More workers are throwing in the towel than at any other time in at least two decades. The number of job openings climbed to a record 10.9 million in July.
Real Leverage
Add to that the bottlenecks in supply chains reliant on container ships, airplanes, trucks, and trains, and workers right now have real leverage to wrest concessions from their bosses.
Many workers are acutely aware that the supply snarls also include labor. Forced overtime, an issue in recent strikes at Frito-Lay and Nabisco, is rampant, to compensate for understaffing. Help Wanted signs are everywhere. Schools are having a hard time finding bus drivers.
Fox News host Laura Ingraham had great insight into the basic calculus that capitalist labor relations rest on: the choice between working and starving. “What if we just cut off the unemployment?” she said in August. “Hunger is a pretty powerful thing.”

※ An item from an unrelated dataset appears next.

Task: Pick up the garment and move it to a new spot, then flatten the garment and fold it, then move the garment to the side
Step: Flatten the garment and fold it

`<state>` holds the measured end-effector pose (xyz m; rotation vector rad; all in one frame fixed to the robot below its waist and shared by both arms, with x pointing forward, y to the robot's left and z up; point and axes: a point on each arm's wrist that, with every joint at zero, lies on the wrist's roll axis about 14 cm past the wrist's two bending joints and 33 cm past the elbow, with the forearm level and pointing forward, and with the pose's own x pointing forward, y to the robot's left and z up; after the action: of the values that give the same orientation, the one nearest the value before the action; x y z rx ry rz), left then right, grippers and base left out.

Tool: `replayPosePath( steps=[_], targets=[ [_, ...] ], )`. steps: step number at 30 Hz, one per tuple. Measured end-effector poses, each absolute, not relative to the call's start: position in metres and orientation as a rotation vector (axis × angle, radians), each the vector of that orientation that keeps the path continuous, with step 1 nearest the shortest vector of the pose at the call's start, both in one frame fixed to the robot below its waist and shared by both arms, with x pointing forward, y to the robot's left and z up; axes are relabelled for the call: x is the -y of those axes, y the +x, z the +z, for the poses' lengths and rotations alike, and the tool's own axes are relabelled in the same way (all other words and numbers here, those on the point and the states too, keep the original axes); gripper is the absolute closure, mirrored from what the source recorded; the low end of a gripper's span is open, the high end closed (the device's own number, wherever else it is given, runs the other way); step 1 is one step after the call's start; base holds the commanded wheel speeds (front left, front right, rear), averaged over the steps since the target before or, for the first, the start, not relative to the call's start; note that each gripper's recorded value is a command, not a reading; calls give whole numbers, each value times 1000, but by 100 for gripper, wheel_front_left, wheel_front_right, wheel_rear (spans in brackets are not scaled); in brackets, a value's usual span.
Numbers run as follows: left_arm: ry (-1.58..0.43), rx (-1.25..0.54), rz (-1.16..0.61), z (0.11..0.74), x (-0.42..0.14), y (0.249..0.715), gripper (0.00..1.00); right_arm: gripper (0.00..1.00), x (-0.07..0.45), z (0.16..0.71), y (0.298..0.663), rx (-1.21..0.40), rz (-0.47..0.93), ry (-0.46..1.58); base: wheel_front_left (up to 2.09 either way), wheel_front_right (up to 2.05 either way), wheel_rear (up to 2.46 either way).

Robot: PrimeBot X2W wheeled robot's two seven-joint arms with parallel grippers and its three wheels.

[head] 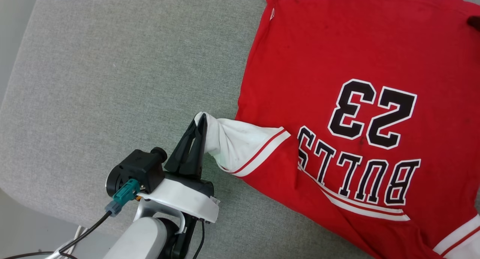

But that hasn’t worked. More than 7 million people stopped receiving unemployment benefits in early September as federal programs expired, and nearly 3 million more saw their benefits reduced by $300 per week. Yet the expected spike in job applicants hasn’t happened.
This Is Our Chance
Employers are scrambling to offer incentives, including college tuition assistance and big signing bonuses, as they frantically compete for employees.
This favorable labor market is an opportunity for workers and unions to undo concessions they’ve made for years — or even to win long-sought demands.
At least some workers have gotten bold together; witness the high-profile fights at Frito-Lay and Nabisco and the months-long battles by Massachusetts nurses to lower nurse-to-patient ratios and Alabama miners to win back the $1.1 billion in concessions they forked over to rescue their employer from bankruptcy.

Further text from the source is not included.